A ideia de transpor a história de Cony para um filme tem mais de 25 anos. Por uma série de fatores a produção se postergou ao longo das décadas, mas o imortal sempre deixou claro a vontade de que Ruy Guerra adaptasse seu livro para as telonas. Infelizmente, Cony teve seu estado de saúde agravado quando as filmagens finalmente começaram e veio a falecer antes do lançamento do título. Durante o festival de cinema do Rio, familiares do jornalista estiveram presentes na primeira exibição do longa e se mostram emocionados com o resultado final.

Em seu trabalho de roteirização, Ruy Guerra, Bruno Laet e Diogo Oliveira fizeram algumas modificações importantes para dar cadência ao título. “Quase Memória” se mostra fiel à obra do escritor nos flashbacks. Já as cenas no presente são uma criação da trinca de roteiristas. O encontro dos dois Carlos e suas interações não existem no livro e, por isso, podem causar alguma estranheza a quem é fã da publicação. Entretanto, ao observarmos o todo, tal artifício se mostra efetivo e contribui para a conexão entre as reminiscências do protagonista.

Durante a coletiva, Ruy Guerra revelou ainda que, por questões financeiras, diversas partes do filme tiveram que ser repensadas. O livro de Cony possui memórias muito ricas visualmente, que datam do período imperial do Rio de Janeiro. Contudo, reproduzir em cena tais situações demandaria uma verba maior do que a disponível. Dessa forma, o diretor utilizou-se de recursos criativos para mostrar o passado e acabou por cortar alguns fatos que necessitavam de uma produção mais elaborada.

 

 

Atuação e processo criativo

 Sempre de maneira positiva, Tony Ramos contribuiu muito para o diálogo com os jornalistas e revelou detalhes de seu processo de preparação para entrar no personagem. O ator conta que, como Carlos era um ser introspectivo e alucinado, era preciso realizar um ritual para entrar em sintonia com ele. Em geral, Tony chegava cedo aos estúdios, se arrumava e ficava quieto no cenário, enquanto a equipe de som e ambientação compunham o ambiente.

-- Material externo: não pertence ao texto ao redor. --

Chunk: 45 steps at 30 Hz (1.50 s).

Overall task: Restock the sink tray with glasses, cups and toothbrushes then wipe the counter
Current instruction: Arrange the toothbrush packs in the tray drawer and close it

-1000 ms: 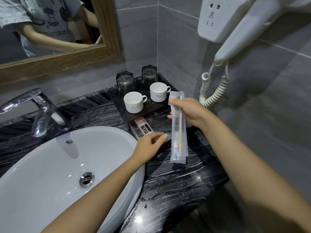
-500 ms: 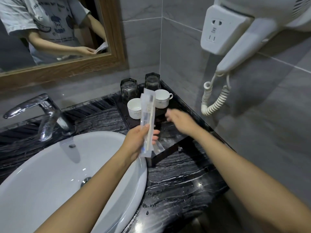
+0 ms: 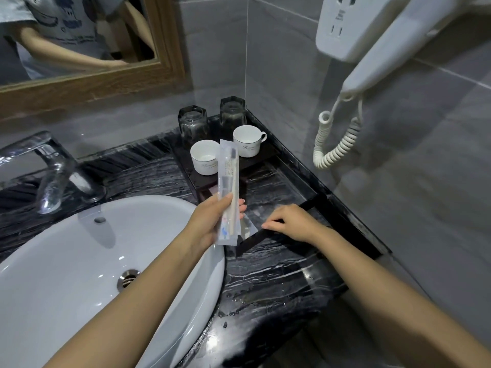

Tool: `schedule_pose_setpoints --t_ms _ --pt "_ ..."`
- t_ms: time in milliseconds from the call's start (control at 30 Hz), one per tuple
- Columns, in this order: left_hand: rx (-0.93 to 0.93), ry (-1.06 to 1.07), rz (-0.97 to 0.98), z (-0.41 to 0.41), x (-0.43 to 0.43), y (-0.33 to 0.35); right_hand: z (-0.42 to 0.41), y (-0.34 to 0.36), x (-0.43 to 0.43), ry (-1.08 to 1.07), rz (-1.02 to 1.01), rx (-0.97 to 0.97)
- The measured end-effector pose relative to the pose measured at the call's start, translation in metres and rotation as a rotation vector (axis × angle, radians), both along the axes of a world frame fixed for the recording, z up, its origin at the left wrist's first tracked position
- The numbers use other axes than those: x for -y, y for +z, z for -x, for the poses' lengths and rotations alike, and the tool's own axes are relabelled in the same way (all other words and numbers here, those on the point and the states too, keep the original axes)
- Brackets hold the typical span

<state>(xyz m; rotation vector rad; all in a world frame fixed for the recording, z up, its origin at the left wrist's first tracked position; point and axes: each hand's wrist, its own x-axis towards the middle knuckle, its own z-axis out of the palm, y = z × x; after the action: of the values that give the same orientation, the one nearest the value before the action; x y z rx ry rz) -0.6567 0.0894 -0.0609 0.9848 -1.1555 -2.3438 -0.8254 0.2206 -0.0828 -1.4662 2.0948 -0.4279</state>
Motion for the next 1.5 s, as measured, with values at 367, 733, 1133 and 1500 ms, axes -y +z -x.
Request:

Por vezes, ele se camuflava com o cenário, de tão tranquilo e silencioso.

Ao longo do bate-papo, Ramos demonstrou ainda um enorme orgulho em participar da obra do renomado diretor e ressaltou a importância do lançamento do filme diante do cenário nacional desfavorável. Em certo momento, ele foi questionado sobre o que falaria ao seu eu do passado, caso tivesse a oportunidade de viver algo semelhante a seu personagem. Frente de tal pergunta, o ator foi categórico: não possuía nenhuma vontade de voltar no tempo, mas se isso acontecesse, contaria sua trajetória ao pequeno Tony e perguntaria se este ficara feliz com ela.

Por fim, o astro global compartilhou duas das diversas reflexões que o filme lhe trouxe. A primeira diz respeito à falta de memória. Por esta ser uma qualidade essencial para sua profissão, Tony se mostrou preocupado com a questão, mas de maneira bem humorada se afirmou lúcido e descartou tal possibilidade para seu futuro. A segunda é mais profunda e está relacionada com a situação vivida por Carlos. Graças aos delírios do personagem, o ator soube dar mais valor aos silêncios e compreendeu intensamente como os males da mente podem afetar a vida na velhice.

 

 

Civilidade em cena

Levando em consideração o cenário político atual, perguntas relacionadas às recentes decisões judiciais foram levantadas. Diante delas, Ruy Guerra se mostrou incisivo quanto à sua posição e crenças de esquerda. Já Tony, em tom apaziguador, ressaltou a falta de civilidade que existe na população hoje, que não compreende nem respeita a opinião do outro.

Porém, se no Brasil vemos tal intolerância, durante a coletiva o clima foi de admiração e respeito. A sensação geral transmitida pelo longa reflete a necessidade de preservação da memória e a importância do autoconhecimento. Como recompensa final, o cinema ganha uma nova obra deste excepcional diretor, que presenteia a sétima arte com seu estilo de arte.